● **What is expected**:
Please transcribe the listing below in full, exactly as written, leaving out its pictures.

● **Dataset excerpt**:
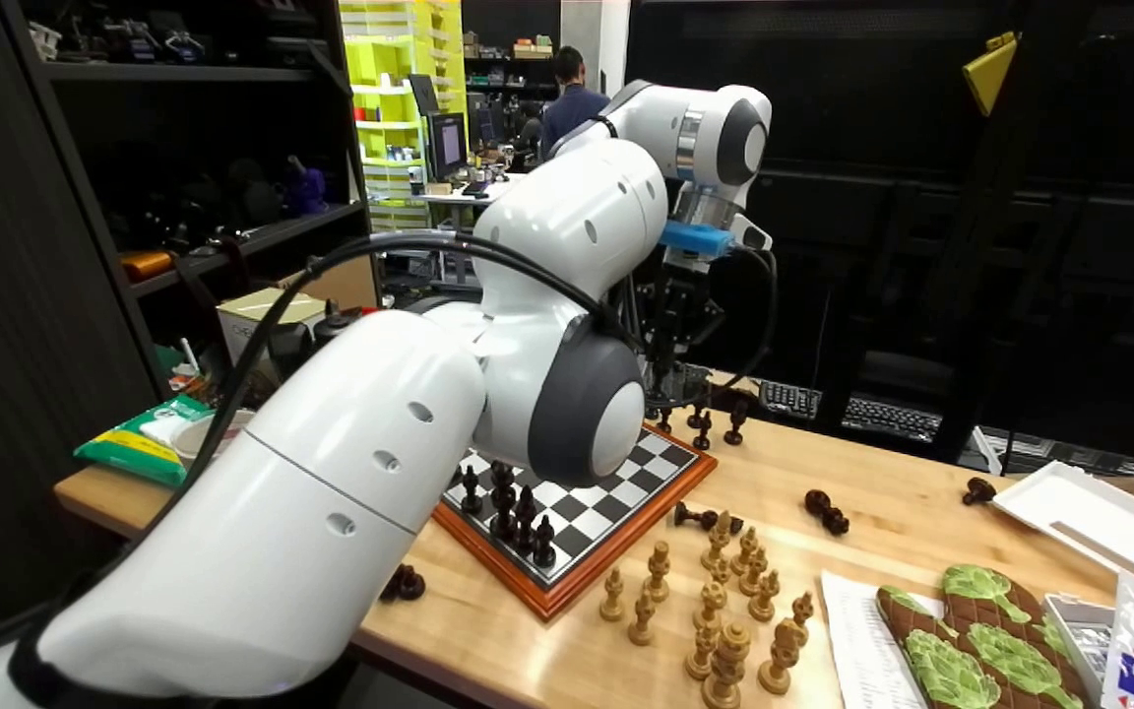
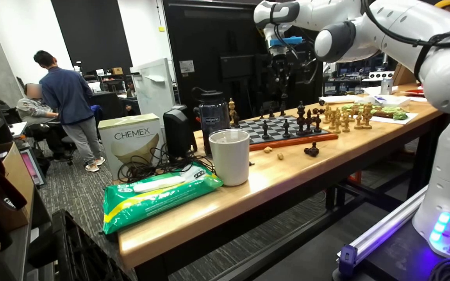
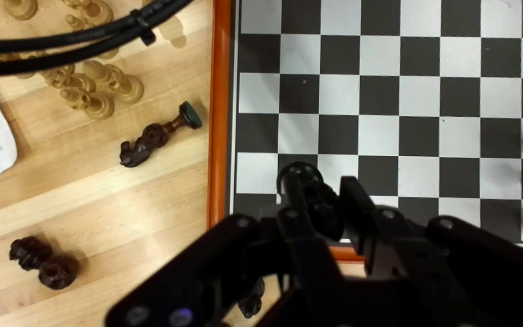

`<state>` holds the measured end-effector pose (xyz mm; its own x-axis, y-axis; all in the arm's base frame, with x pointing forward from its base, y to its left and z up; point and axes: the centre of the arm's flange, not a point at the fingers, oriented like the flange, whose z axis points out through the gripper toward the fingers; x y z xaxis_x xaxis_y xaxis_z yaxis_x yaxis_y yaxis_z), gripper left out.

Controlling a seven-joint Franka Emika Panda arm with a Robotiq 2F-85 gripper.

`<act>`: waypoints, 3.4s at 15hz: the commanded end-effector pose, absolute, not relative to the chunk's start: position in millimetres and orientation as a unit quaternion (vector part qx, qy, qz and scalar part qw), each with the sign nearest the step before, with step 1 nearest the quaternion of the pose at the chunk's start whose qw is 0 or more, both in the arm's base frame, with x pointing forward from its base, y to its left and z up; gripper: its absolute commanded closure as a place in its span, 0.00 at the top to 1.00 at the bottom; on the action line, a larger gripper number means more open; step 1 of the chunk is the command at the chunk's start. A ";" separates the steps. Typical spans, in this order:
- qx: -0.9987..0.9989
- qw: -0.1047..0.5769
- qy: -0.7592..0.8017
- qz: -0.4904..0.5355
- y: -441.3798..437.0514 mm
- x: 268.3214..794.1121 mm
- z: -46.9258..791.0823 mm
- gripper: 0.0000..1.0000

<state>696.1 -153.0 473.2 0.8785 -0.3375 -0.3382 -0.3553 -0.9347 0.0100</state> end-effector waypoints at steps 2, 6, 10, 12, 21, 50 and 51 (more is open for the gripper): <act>-0.964 0.044 0.186 0.184 -156.4 664.1 447.7 0.06; -0.961 0.048 0.189 0.196 -164.8 663.1 432.8 0.06; -0.957 0.049 0.189 0.214 -167.7 661.7 417.7 0.06; -0.955 0.050 0.187 0.225 -166.2 661.7 409.4 0.06; -0.954 0.047 0.179 0.234 -164.3 656.4 388.0 0.06; -0.977 0.034 0.113 0.178 -176.5 660.7 358.2 0.06; -0.977 0.033 0.112 0.176 -176.5 660.5 358.2 0.06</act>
<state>714.3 -190.7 369.2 0.8989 -0.2197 -0.3791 -0.2524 -0.9669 -0.0381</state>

● **Answer space**:
`<state>` holds the measured end-effector pose (xyz mm; its own x-axis, y-axis; all in the arm's base frame, with x pointing forward from its base, y to its left and z up; point and axes: the centre of the arm's flange, not a point at the fingers, oriented like the flange, whose z axis points out through the gripper toward the fingers; x y z xaxis_x xaxis_y xaxis_z yaxis_x yaxis_y yaxis_z), gripper left out.

Controlling a seven-joint Franka Emika Panda arm with a Robotiq 2F-85 gripper.

`<act>`: waypoints, 3.4s at 15hz: the commanded end-effector pose, absolute, not relative to the chunk's start: position in millimetres and orientation as a unit quaternion (vector part qx, qy, qz and scalar part qw), each with the sign nearest the step before, with step 1 nearest the quaternion of the pose at the chunk's start whose qw is 0 or more, both in the arm's base frame, with x pointing forward from its base, y to its left and z up; gripper: its absolute commanded closure as a place in its span, 0.00 at the top to 1.00 at the bottom; on the action line, a larger gripper number means more open; step 1 of the chunk is the command at the chunk's start. A ";" separates the steps. Typical spans, in this order:
- qx: -0.9987..0.9989
- qw: -0.1047..0.5769
- qy: -0.7592..0.8017
- qz: -0.4904..0.5355
- y: -441.3798..437.0514 mm
- x: 268.3214..794.1121 mm
- z: -46.9258..791.0823 mm
- gripper: 0.0000..1.0000

<state>696.1 -153.0 473.2 0.8785 -0.3375 -0.3382 -0.3553 -0.9347 0.0100</state> end-effector waypoints at steps 2, 6, 10, 12, 21, 50 and 51 (more is open for the gripper): <act>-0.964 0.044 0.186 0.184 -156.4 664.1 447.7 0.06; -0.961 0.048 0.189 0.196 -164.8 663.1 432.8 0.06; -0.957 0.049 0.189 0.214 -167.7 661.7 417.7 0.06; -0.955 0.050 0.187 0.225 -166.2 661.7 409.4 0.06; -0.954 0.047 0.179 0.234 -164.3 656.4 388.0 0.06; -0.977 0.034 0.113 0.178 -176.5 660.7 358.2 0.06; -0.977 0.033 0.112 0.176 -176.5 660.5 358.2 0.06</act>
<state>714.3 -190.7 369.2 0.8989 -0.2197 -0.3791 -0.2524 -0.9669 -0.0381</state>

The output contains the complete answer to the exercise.